JetStream streams accumulate messages based on their publish rate and retention policy. When the message count in a stream crosses an operator-defined threshold — set via io.nats.monitor.msgs-warn or io.nats.monitor.msgs-critical metadata tags — this check fires. The threshold direction is inferred automatically: if msgs-warn is lower than msgs-critical, the check treats both as upper bounds (too many messages). If msgs-warn is higher than msgs-critical, the check treats them as lower bounds (too few messages). This flexibility supports both overflow detection and upstream dryness monitoring from a single check.
An unexpectedly high message count signals that messages are accumulating faster than they are being consumed or removed. This is a leading indicator of several operational problems. Storage will eventually be exhausted, either hitting the stream’s configured limit (causing oldest messages to be discarded under limits-based retention) or consuming available JetStream storage on the server (affecting all streams on that server). High message counts also slow down consumer recovery — a consumer that needs to replay from the beginning of a stream with millions of messages faces significant latency before reaching the current state.

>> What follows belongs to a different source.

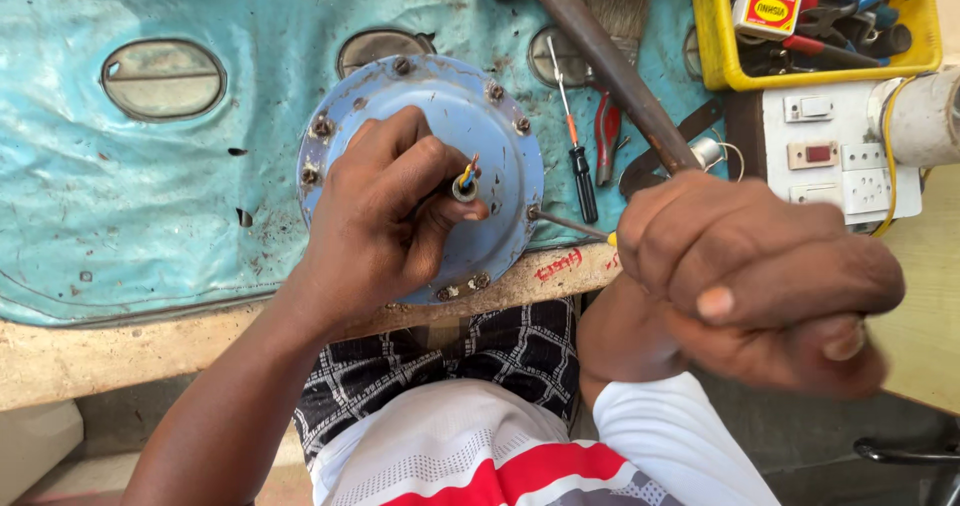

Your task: The person works on a blue pump end cover clamped on a workbench, threading wires through the central hub and tightening the cover's bolts by hand. They use a screwdriver to work on the fasteners and tap and hold a hammer while steadying the cover, repositioning the part as they work.

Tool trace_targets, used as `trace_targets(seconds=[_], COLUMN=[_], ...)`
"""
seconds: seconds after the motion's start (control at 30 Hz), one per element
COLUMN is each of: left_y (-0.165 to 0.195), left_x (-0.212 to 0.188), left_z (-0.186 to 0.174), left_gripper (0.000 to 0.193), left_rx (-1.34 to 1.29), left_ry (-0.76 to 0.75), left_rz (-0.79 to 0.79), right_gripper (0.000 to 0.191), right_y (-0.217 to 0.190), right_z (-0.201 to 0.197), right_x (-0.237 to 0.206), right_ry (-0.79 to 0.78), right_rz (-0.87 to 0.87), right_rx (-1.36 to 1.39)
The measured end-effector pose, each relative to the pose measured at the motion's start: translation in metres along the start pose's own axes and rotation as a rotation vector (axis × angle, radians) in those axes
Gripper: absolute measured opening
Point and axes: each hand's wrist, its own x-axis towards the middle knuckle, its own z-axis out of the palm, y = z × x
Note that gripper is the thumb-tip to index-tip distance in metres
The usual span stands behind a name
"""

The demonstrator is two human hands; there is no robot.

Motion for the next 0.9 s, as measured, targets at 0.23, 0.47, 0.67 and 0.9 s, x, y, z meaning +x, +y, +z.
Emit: trace_targets(seconds=[0.23,0.47,0.67,0.9], left_y=[-0.008,0.002,0.008,0.008], left_x=[0.012,0.011,0.011,0.011], left_z=[-0.006,-0.003,-0.004,-0.003], left_gripper=[0.027,0.023,0.025,0.026], left_rx=[-0.01,-0.004,0.0,-0.028], left_ry=[-0.064,-0.062,-0.098,-0.124], left_rz=[0.078,0.082,0.032,0.017], right_gripper=[0.051,0.043,0.038,0.066], right_y=[0.017,0.0,-0.007,-0.027], right_z=[-0.045,-0.026,-0.022,-0.003], right_x=[0.014,-0.012,-0.042,-0.076], right_ry=[-0.502,-0.266,-0.017,0.451], right_rz=[0.149,0.01,-0.056,0.002], right_rx=[0.551,0.273,0.112,-0.219])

An unexpectedly low message count is equally concerning. If a stream that normally holds hundreds of thousands of messages suddenly drops to near-zero, it typically means upstream publishers have stopped, the stream’s retention policy is too aggressive, or an operator purged the stream accidentally. For streams that serve as the source of truth for downstream consumers, a low message count means those consumers have less historical data available for replay.
The message count threshold check provides a bidirectional guardrail: it alerts when the stream’s volume deviates from the operator’s expectation in either direction. This makes it a versatile tool for monitoring stream health across a wide range of use cases — from high-volume event streams to low-volume command streams where every message matters.
Consumers are not keeping up. Under work-queue retention, messages are removed after acknowledgment. If consumers are slow, paused, or crashed, messages accumulate. This is the most common cause of message count growth in work-queue streams.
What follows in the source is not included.